**ENTRIES PROVIDED**
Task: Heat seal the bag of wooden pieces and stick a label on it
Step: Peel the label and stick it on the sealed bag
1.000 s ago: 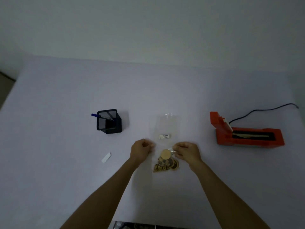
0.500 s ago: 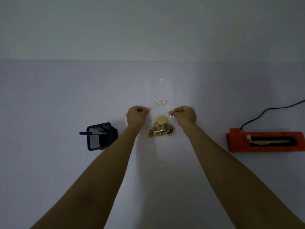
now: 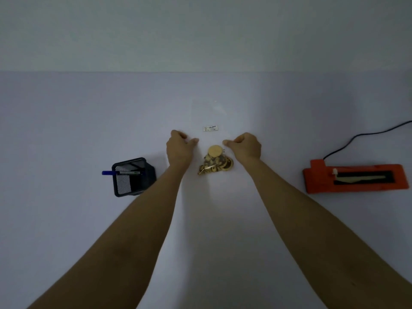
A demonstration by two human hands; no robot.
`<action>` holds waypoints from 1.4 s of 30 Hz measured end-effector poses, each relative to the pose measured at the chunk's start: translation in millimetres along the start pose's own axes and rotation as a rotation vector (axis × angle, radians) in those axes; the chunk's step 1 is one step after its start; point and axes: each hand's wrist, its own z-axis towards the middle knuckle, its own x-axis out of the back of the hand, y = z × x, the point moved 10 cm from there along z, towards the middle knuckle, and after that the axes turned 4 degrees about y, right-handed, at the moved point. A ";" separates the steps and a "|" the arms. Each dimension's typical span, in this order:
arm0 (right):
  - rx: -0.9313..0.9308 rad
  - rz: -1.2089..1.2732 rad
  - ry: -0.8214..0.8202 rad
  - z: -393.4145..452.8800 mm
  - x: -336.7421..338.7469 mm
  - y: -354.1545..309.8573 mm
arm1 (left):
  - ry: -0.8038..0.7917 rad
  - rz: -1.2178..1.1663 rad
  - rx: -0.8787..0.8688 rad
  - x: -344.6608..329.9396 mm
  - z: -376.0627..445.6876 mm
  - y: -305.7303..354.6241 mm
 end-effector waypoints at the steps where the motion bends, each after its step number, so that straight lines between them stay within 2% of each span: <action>1: 0.027 -0.015 -0.019 -7.6 2.6 -1.2 | 0.000 0.004 -0.006 3.7 -5.8 1.4; 7: 0.181 -0.002 -0.126 -82.8 30.0 3.7 | 0.003 -0.075 -0.182 28.2 -64.2 40.7; 14: 0.260 0.014 -0.226 -158.0 102.9 27.7 | -0.196 -0.034 -0.482 8.4 -153.3 94.9; 17: 0.237 0.062 -0.190 -160.2 153.0 56.8 | -0.256 0.039 -0.552 -16.7 -179.4 115.3; 21: 0.193 0.161 -0.011 -136.0 237.9 101.5 | -0.397 0.136 -0.628 -67.6 -204.8 138.6; 26: 0.225 0.142 0.245 -91.4 330.4 154.9 | -0.490 0.197 -0.493 -132.1 -227.7 135.9; 28: 0.244 0.101 0.299 -66.6 352.2 176.6 | -0.509 0.183 -0.442 -154.7 -234.7 134.4; 31: 0.194 0.048 0.246 -31.0 363.0 209.4 | -0.477 0.103 -0.341 -177.7 -239.8 133.4; 38: 0.154 0.040 -0.060 5.5 336.7 254.4 | -0.453 0.017 -0.217 -211.4 -259.2 127.5; 42: 0.180 0.177 -0.047 7.7 331.9 253.9 | -0.434 -0.107 -0.165 -218.8 -263.0 121.6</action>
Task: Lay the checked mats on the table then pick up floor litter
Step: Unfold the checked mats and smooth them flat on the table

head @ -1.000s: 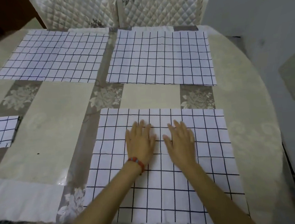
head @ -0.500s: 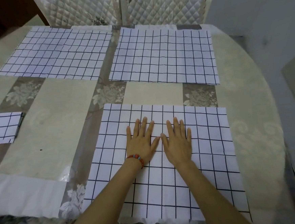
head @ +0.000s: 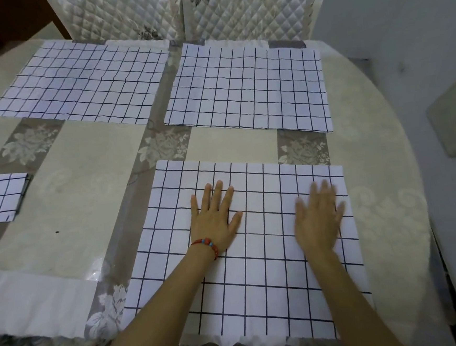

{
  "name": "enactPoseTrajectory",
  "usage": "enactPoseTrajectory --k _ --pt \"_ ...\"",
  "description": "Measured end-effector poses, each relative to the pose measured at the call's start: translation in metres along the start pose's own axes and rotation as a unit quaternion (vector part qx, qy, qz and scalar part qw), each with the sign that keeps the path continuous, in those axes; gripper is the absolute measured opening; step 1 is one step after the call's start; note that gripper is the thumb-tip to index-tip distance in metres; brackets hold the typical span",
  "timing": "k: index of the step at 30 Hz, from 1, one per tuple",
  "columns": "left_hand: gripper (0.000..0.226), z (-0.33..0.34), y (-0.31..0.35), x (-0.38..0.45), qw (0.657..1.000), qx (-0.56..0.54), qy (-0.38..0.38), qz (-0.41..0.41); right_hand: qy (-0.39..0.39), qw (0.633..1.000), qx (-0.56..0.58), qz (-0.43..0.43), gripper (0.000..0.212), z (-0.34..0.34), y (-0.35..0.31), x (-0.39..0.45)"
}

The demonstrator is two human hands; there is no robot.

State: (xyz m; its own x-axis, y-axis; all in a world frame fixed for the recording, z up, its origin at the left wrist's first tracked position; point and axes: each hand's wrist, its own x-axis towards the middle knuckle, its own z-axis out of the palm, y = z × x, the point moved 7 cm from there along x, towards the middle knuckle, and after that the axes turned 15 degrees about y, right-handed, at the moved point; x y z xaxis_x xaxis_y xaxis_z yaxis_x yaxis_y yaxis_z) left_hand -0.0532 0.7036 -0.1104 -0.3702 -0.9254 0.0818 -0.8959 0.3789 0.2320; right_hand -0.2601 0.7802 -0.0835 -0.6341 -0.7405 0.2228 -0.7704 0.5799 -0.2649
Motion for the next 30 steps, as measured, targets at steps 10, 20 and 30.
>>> enactPoseTrajectory --k 10,20,30 --pt "0.074 -0.006 -0.029 0.009 1.000 0.006 -0.012 -0.020 -0.036 0.998 -0.006 -0.041 0.073 0.005 0.019 -0.066" --pt "0.065 -0.001 0.059 -0.024 0.997 -0.013 -0.031 0.062 -0.038 0.999 -0.012 -0.027 0.072 0.003 0.022 -0.066" --pt "0.078 -0.021 -0.062 -0.074 0.997 0.015 0.017 -0.073 -0.037 0.999 0.000 -0.036 0.076 0.001 0.020 -0.067"
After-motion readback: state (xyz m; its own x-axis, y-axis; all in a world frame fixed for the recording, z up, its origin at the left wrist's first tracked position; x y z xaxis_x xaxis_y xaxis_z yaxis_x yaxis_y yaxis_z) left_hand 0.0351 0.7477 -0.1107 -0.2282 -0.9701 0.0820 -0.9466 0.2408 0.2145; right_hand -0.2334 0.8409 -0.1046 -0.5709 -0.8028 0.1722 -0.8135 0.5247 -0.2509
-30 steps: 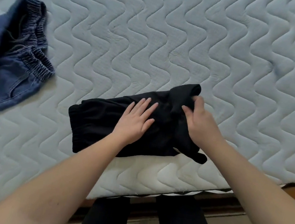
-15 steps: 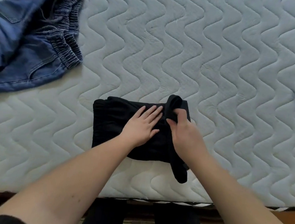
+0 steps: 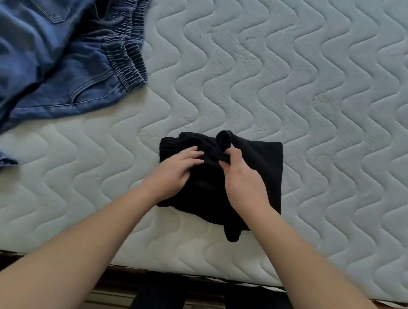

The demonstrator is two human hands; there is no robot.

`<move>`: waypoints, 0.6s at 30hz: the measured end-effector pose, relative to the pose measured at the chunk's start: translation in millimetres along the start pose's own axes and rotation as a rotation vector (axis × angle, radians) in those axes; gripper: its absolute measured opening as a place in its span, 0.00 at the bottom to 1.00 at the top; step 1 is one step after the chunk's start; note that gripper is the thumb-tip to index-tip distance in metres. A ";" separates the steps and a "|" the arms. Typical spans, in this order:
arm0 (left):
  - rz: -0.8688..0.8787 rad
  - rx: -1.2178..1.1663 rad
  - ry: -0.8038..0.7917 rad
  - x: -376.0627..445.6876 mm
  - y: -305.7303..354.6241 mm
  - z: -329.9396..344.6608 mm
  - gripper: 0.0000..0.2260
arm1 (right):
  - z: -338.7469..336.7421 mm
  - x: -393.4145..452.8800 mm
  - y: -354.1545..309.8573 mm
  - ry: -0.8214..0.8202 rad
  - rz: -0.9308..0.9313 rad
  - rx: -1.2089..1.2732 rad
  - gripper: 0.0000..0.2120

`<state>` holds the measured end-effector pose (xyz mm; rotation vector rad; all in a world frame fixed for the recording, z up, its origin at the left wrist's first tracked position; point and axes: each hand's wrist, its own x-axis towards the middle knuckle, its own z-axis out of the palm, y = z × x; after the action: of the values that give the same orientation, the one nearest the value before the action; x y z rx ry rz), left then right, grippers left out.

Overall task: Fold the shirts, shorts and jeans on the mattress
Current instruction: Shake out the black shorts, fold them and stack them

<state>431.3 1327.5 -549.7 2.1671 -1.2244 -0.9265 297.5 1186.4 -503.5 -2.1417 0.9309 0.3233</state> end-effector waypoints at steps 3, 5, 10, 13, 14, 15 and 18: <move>-0.209 -0.118 0.264 -18.8 -23.1 -20.2 0.17 | 8.8 5.4 -9.3 -0.038 0.025 0.005 0.18; -0.325 -0.136 0.421 -23.9 -36.9 -27.9 0.16 | 16.1 6.6 -15.5 -0.048 0.005 -0.015 0.18; -0.742 -0.879 0.263 -16.4 -41.9 -22.9 0.21 | 35.9 11.0 -30.8 -0.026 -0.024 -0.004 0.20; -0.671 -0.873 0.200 -14.8 -41.0 -13.3 0.19 | 51.4 16.6 -40.8 -0.002 -0.018 -0.015 0.19; -0.663 -0.866 0.216 -14.2 -40.2 -13.0 0.19 | 57.2 18.7 -45.3 0.001 -0.020 -0.026 0.20; -0.667 -0.874 0.232 -13.0 -41.0 -12.7 0.18 | 63.0 20.6 -50.5 -0.003 -0.022 -0.033 0.21; -0.699 -0.921 0.257 -10.6 -40.8 -13.1 0.12 | 74.9 23.6 -65.5 -0.045 -0.039 0.000 0.19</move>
<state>459.4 1357.5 -565.5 1.8037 0.1603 -1.1152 365.4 1258.2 -529.8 -2.1410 0.8621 0.3506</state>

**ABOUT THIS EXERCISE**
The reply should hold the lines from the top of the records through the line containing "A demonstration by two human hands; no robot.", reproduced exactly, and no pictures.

**YOUR RESPONSE**
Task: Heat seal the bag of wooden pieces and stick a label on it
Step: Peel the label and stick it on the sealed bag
1.000 s ago: 
0.500 s ago: 
now: 
A demonstration by two human hands; no robot.

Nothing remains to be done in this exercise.